REQUIRED ACTION — From the line containing "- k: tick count" down to the line containing "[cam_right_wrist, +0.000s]", copy out the entries below exactly, both lines included, and nothing else; pictures do not belong in the copy.

(Saved data entries)

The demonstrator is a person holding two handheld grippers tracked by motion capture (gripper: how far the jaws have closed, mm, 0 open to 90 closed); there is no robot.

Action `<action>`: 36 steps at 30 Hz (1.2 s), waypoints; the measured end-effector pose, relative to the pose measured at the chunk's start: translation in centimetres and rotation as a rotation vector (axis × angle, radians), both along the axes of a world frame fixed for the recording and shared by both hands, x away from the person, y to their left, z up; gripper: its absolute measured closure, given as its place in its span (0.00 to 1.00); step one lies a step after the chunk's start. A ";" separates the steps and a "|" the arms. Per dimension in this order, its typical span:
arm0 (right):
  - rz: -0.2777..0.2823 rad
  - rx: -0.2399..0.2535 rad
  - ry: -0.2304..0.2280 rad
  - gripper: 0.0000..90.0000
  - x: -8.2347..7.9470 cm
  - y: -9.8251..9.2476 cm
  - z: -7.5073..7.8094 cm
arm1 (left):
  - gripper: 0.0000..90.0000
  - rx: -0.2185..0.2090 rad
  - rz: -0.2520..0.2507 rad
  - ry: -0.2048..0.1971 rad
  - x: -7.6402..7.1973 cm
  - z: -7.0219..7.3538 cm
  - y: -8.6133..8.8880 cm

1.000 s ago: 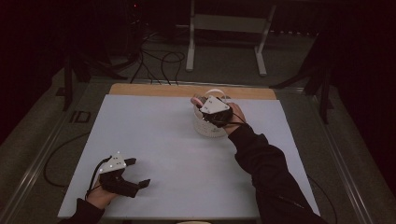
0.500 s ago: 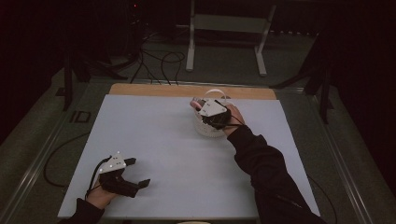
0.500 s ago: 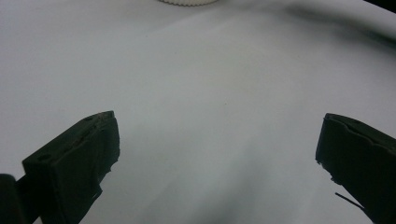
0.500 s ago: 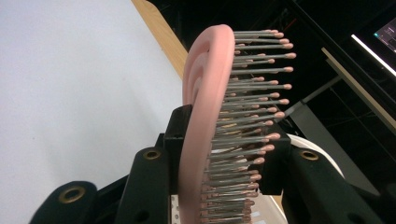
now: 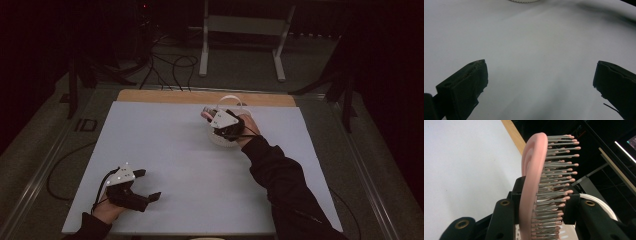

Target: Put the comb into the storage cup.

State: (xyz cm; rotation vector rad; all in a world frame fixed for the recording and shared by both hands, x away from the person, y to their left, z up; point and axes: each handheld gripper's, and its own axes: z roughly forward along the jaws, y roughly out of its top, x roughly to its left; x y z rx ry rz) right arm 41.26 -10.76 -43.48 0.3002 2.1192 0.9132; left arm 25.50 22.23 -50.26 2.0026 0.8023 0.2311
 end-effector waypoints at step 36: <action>0.010 0.039 0.056 0.54 -1.1 -0.7 -0.6 | 0.00 0.006 -0.001 -0.002 0.0 0.0 -0.1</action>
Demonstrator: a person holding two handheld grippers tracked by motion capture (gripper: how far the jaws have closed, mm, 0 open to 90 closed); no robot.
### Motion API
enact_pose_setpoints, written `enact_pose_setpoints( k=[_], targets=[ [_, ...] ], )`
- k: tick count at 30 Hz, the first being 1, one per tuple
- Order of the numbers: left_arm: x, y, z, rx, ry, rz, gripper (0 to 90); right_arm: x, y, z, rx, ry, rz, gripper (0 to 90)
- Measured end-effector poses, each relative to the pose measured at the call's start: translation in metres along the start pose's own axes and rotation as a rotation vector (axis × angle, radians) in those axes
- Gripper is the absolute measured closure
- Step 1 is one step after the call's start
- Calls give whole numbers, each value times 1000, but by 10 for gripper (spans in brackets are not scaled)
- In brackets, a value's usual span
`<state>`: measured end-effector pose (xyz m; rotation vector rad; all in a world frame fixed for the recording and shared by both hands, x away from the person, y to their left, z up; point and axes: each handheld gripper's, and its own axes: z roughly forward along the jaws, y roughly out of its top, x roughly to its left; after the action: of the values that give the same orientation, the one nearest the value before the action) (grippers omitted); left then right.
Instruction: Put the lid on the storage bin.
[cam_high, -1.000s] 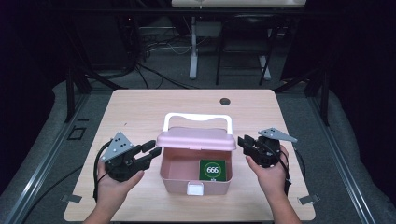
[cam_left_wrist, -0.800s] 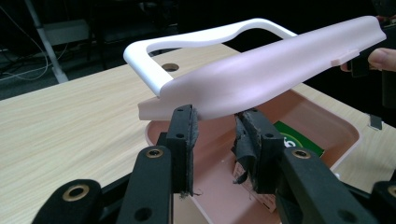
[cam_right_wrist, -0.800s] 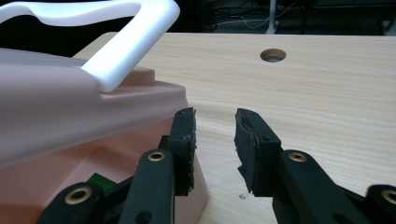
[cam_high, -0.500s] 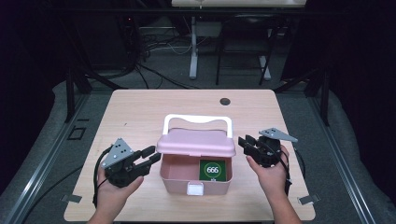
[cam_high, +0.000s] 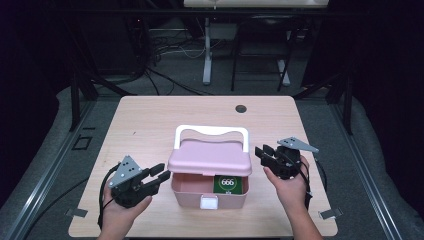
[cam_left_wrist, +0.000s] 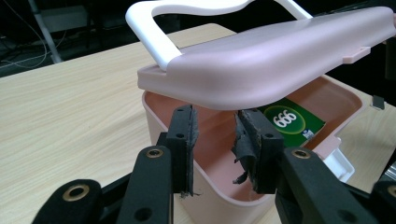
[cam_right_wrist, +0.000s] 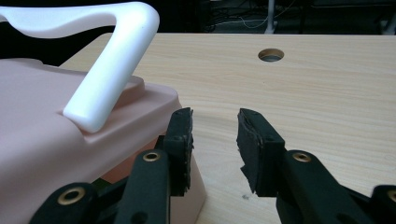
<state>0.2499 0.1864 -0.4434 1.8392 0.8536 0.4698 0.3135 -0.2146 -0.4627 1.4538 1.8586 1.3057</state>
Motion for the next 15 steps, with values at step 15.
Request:
enact_pose_setpoints(
  k=[15],
  targets=[
    [-1,-14,0,22,-7,-9,670,-1,-1,1,6,2,3,648]
  ],
)
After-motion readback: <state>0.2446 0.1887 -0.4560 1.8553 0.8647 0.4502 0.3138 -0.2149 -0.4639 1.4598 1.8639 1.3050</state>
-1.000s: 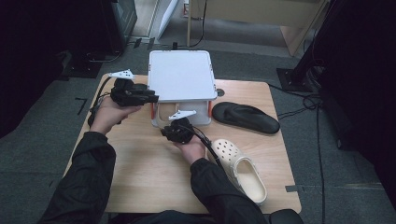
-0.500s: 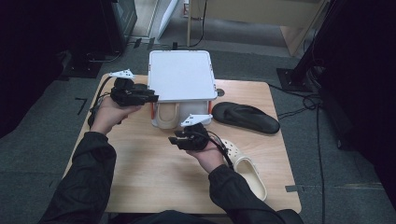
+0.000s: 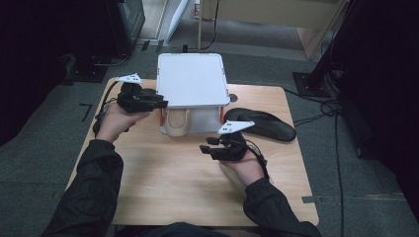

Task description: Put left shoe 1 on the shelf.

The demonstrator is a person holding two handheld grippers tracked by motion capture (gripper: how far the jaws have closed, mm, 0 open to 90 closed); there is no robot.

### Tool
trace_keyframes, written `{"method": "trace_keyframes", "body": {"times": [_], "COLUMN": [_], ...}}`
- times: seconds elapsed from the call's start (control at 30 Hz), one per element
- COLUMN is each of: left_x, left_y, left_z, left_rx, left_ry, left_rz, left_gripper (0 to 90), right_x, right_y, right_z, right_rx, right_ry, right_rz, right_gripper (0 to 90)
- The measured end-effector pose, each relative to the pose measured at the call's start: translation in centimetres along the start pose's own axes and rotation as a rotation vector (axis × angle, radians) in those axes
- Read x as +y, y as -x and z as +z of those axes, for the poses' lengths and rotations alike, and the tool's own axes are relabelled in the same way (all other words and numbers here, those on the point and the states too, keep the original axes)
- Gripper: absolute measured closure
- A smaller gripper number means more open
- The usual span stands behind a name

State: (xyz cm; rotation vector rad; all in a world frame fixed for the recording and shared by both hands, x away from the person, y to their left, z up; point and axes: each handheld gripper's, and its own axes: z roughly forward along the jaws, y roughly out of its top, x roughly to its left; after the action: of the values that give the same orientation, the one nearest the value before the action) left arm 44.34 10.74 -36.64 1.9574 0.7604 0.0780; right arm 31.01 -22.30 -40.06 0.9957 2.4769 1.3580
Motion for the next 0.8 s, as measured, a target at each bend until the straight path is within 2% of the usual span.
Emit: {"method": "trace_keyframes", "body": {"times": [0.47,0.57,0.7,0.8], "left_x": [-0.1,-0.1,0.0,0.1], "left_y": [0.0,0.1,0.2,0.2], "left_z": [0.0,0.1,0.1,0.1], "left_rx": [-0.004,-0.001,0.007,0.006], "left_ry": [0.006,0.005,-0.002,-0.006], "left_rz": [-0.001,0.002,0.007,0.01], "left_gripper": [60.3,60.3,60.2,60.1], "right_x": [-3.8,-4.6,-5.4,-6.2], "right_y": [3.3,3.7,3.9,4.1], "right_z": [-5.5,-6.3,-7.1,-7.6], "right_rx": [-0.08,-0.089,-0.107,-0.112], "right_ry": [0.03,0.036,0.017,0.014], "right_rz": [0.046,0.065,0.05,0.063], "right_gripper": [57.2,57.2,56.7,55.8]}}
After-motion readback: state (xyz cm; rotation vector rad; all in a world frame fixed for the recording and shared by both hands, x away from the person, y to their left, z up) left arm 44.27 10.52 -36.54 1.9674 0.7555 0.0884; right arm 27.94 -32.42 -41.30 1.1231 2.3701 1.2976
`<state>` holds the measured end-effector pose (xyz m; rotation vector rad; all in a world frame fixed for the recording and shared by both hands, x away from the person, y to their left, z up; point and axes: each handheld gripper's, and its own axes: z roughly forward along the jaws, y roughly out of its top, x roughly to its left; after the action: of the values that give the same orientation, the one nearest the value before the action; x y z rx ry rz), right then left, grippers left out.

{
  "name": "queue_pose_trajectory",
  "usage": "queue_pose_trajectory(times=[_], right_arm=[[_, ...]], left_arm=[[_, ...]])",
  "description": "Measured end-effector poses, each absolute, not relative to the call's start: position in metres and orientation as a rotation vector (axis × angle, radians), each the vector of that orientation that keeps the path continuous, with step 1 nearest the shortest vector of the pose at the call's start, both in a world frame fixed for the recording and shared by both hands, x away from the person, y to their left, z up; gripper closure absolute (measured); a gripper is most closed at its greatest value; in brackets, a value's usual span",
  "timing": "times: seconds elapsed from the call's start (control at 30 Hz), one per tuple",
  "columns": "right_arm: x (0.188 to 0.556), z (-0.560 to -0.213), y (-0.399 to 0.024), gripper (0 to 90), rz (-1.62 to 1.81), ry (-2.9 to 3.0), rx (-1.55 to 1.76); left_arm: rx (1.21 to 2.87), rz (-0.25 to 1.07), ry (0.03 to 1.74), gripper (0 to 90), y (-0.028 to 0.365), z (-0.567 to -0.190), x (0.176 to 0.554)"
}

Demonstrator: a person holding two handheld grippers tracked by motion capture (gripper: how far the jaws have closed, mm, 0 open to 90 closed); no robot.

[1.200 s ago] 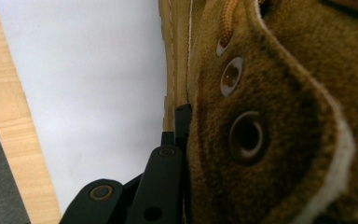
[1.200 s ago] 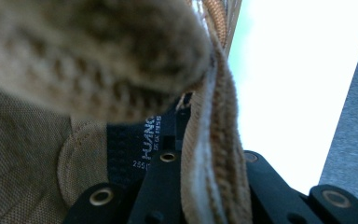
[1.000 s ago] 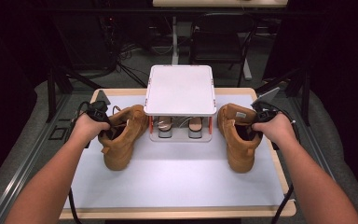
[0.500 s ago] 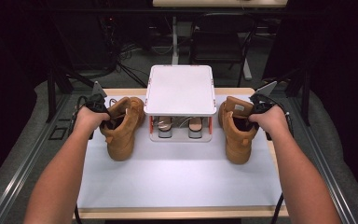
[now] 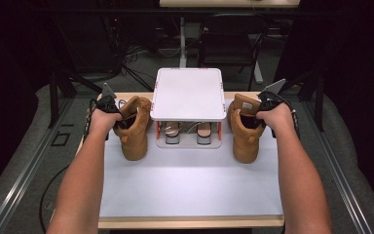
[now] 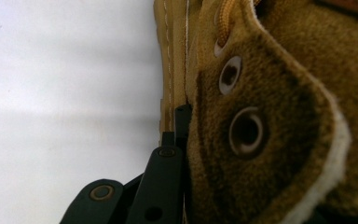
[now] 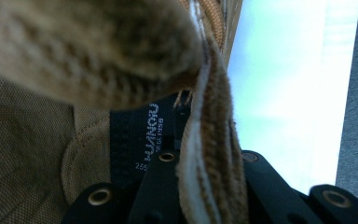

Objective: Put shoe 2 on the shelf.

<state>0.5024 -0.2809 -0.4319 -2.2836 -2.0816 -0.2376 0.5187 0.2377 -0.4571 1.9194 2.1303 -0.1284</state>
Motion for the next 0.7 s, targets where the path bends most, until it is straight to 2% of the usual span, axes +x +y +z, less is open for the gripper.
queue_pose_trajectory(times=[0.43, 0.7], right_arm=[[0.513, -0.430, -0.271, 86.0, -0.251, -2.077, -2.306], [0.518, -0.404, -0.270, 86.0, -0.253, -2.099, -2.306]], left_arm=[[1.906, -0.096, 2.130, 86.0, 0.245, -0.446, 0.526], [1.886, -0.091, 2.131, 85.7, 0.250, -0.419, 0.532]])
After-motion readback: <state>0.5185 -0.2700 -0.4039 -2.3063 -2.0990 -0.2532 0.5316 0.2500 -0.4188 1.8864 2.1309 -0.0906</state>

SOLUTION —
- k: tick count at 30 Hz, the first being 1, one per tuple
- Order of the numbers: left_arm: x, y, z, rx, ry, rz, gripper (0 to 90); right_arm: x, y, z, rx, ry, rz, gripper (0 to 90)
- Measured end-effector poses, each relative to the pose measured at the call's start: translation in metres along the start pose's own axes and rotation as a rotation vector (axis × angle, radians) in those axes
- Gripper is the absolute measured closure
- Step 1 is one step after the call's start
- Calls give whole numbers, each value times 1000, but by 10 for gripper (spans in brackets are not scaled)
- In brackets, a value's usual span
`<state>`: measured end-effector pose (xyz m; rotation vector rad; all in a world frame fixed for the recording and shared by both hands, x away from the person, y to their left, z up; point and axes: each handheld gripper's, and its own axes: z roughly forward along the jaws, y roughly out of its top, x roughly to its left; after the action: of the values that give the same orientation, the one nearest the value before the action) (grippers omitted); left then right.
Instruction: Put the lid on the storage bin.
[cam_high, -1.000s] 
[cam_left_wrist, -0.800s] 
[cam_right_wrist, -0.800s] 
[cam_high, -0.500s] 
[cam_high, +0.000s] 
[cam_left_wrist, +0.000s] 
[cam_right_wrist, +0.000s] 

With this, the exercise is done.